Gabriel pulled off his hat, spraying water across Hannah's face. With his damp hair plastered to his skull, he looked like a stranger come out of the woods.

"Get those wet things off." She kept her voice brisk and practical. "Hang them near the fire."

Soon he was stripped naked, shaking and chilled. Setting Daniel down, she took a cloth and rubbed Gabriel dry, working as dispassionately as she used to with her father's patients. She took one of the deerskins from the bed and wrapped it around his shoulders, then sat him down and gave him a pan of warm water in which to soak his feet.

"You are good to me, Hannah." He lifted his hand to touch her face.

"When the beans are soft, we can eat the soup." She made her voice sound gentle. She loved him, she believed him. She had told Banham she was wedded to Gabriel in her heart. The ring was back on her finger. "I will fry you some griddle cakes."

Daniel was still crying.

"Give him to me," Gabriel said.

"You are too chilled to hold him." Hannah picked up the baby, bounced him on her hip, and set him down again. Then she went into the pantry. They had nearly reached the bottom of the salt pork barrel, and she reckoned only a week's supply of corn-meal remained. How could this be? The previous year, the corn-meal had lasted until the first runner beans were ripe and the river was leaping with fish. But this winter had been long, the spring late, and nursing the baby gave her such an appetite. She was eating more than she ever had, and yet she kept getting thinner.

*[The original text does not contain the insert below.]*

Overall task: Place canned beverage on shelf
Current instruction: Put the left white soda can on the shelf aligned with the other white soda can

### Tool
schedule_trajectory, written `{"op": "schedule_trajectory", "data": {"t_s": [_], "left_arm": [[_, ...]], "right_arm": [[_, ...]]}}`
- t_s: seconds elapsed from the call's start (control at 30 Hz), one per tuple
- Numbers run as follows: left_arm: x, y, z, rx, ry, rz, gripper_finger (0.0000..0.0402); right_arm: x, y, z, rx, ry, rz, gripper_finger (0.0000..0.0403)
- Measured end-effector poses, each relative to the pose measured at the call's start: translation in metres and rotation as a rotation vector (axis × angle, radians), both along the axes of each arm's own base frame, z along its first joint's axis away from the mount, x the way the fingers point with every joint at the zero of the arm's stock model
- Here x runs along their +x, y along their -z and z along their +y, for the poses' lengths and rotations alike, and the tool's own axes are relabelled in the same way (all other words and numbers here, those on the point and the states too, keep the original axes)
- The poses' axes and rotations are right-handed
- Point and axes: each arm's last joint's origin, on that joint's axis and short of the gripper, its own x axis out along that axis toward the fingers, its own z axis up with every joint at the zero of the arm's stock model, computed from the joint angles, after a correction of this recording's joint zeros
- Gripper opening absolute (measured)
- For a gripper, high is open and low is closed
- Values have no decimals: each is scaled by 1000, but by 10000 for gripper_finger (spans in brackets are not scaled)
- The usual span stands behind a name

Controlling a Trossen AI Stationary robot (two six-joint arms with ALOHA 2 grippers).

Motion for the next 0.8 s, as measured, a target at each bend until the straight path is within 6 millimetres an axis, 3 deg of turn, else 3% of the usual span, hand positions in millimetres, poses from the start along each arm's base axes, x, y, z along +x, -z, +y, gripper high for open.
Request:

She heard Gabriel's footsteps across the floorboards, the clank of metal hitting metal. The baby cried again. Rushing out of the pantry, she saw Gabriel, still naked, picking the traps off the floor. "I cannot leave these here," he said. "The child might get at them." His face was white with cold and his teeth were chattering.

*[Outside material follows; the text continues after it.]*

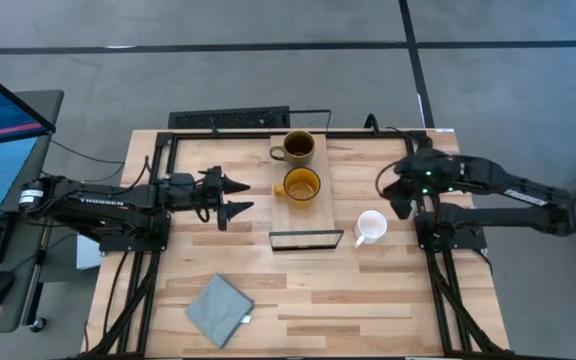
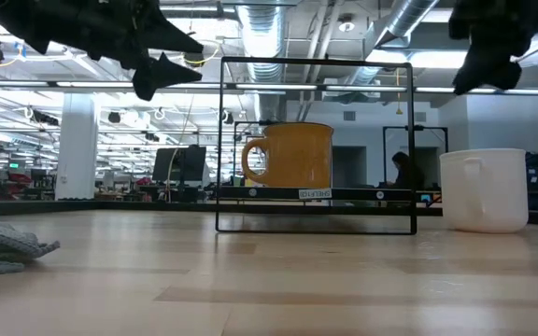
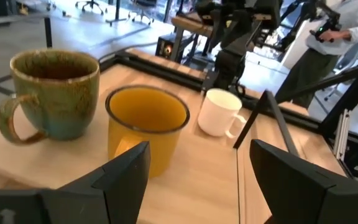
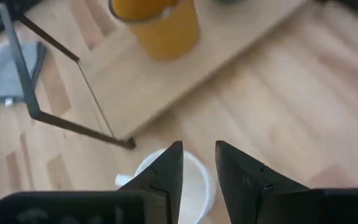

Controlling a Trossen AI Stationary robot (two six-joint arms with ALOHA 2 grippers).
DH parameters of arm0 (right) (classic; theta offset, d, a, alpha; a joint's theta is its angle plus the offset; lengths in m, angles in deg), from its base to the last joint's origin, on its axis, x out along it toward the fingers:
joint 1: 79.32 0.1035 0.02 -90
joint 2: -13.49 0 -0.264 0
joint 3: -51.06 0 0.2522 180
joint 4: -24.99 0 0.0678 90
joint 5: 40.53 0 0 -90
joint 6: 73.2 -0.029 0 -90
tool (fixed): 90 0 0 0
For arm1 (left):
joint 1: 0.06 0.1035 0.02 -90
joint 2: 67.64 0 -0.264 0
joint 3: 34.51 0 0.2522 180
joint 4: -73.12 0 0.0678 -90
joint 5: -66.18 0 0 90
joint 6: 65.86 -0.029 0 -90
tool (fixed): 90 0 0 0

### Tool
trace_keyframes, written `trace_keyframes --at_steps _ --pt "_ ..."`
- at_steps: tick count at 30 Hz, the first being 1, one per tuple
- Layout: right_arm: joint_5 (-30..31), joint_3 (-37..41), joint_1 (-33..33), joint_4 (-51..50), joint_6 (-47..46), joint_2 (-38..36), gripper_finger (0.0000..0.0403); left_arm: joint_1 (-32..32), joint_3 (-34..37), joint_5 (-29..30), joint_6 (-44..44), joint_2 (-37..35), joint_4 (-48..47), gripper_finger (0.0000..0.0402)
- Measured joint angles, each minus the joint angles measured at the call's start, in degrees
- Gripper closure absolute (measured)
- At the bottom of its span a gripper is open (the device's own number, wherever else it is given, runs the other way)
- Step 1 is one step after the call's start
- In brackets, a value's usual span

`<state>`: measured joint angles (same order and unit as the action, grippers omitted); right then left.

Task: Stack small to large cups/mugs on shelf
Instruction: Put the white mug on the shelf

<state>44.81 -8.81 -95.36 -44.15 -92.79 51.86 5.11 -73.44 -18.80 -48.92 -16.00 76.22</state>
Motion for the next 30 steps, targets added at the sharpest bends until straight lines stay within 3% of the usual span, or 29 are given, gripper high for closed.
trace_keyframes --at_steps 5,16,30 --pt "-3.03 0.0 2.46 -2.02 -3.57 3.63 0.0284 0.0 0.0 -0.04 0.8 0.0 -2.38 0.0135" --pt "-2.01 -0.01 6.96 -3.37 -10.59 11.8 0.0284 0.0 0.0 -0.04 0.9 0.0 -3.75 0.0134" --pt "0.65 0.0 7.3 -6.84 -10.46 21.65 0.0284 0.0 0.0 -0.07 0.9 0.0 -6.27 0.0134"
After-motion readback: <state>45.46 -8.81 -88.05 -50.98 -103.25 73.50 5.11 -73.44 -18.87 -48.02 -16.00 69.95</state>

"Gabriel, you do not look well." She took his arm and led him to bed. "Rest here a while." She tucked him under the blankets and skins. "I will hang up the traps."

"On the pegs." He pointed.

The traps were heavy, massive, the metal slippery in her hands. Their jaws were shut now and couldn't snap her fingers. The rusted teeth had grown dull over the winter, but Gabriel would hone them again. He would oil and polish them, sharpen each metal point. A dull trap was far crueler than a primed one, though slow death from a broken bleeding limb was agonizing in any case. She couldn't help thinking of May's smooth white leg, her grave by the river.

***

That night, having recovered from his chill, Gabriel embraced her in bed. He kissed her the way he used to when they first fell in love. "We can still be tender, Hannah."

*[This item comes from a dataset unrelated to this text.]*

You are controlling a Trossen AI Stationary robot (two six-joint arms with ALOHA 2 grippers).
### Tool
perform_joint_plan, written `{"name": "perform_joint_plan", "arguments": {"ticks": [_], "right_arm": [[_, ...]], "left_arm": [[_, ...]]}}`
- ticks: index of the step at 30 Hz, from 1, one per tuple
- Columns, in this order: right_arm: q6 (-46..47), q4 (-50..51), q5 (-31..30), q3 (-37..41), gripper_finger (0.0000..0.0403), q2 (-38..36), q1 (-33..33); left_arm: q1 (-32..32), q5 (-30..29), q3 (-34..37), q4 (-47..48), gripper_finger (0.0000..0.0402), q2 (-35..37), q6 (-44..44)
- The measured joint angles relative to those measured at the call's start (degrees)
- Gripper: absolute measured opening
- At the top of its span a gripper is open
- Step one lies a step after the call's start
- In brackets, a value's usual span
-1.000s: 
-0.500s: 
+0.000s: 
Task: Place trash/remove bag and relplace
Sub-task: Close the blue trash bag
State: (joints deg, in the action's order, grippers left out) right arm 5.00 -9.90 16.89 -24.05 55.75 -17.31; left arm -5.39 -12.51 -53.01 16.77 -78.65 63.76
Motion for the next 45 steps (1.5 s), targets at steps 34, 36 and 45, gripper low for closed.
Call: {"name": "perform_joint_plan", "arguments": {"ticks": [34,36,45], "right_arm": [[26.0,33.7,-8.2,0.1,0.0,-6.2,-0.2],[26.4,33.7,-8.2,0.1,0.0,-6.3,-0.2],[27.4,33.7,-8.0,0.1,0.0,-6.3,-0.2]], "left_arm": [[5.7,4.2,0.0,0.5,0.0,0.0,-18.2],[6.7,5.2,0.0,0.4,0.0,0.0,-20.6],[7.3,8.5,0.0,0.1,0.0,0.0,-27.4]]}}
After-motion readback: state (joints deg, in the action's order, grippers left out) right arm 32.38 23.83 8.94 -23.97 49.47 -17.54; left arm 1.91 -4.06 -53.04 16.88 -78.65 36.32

She kissed him back so he wouldn't think anything was amiss. When he pushed her thighs apart and stroked her, she wanted to tell him to stop. It was no use. Since having Daniel, her body below the waist had become a lifeless thing, her old hunger gone.

"Hannah, what is it? Don't you want me anymore?"

Numbly she kissed him. If she pretended to feel something, it would comfort him. While he kept stroking her insistently, she closed her eyes and imagined Richard Banham. His face and his fair hair. The way he had looked at her when he said,
I did hear you singing.
The hurt in his eyes when he said,
Do you think it a game?
She sat behind him on the mare, wrapped her arms around his chest as the mare moved beneath her, taking them through the forest. If such thoughts were traitorous, at least no harm could come of them. Richard Banham was so far beyond her reach, she might as well be dreaming about the King.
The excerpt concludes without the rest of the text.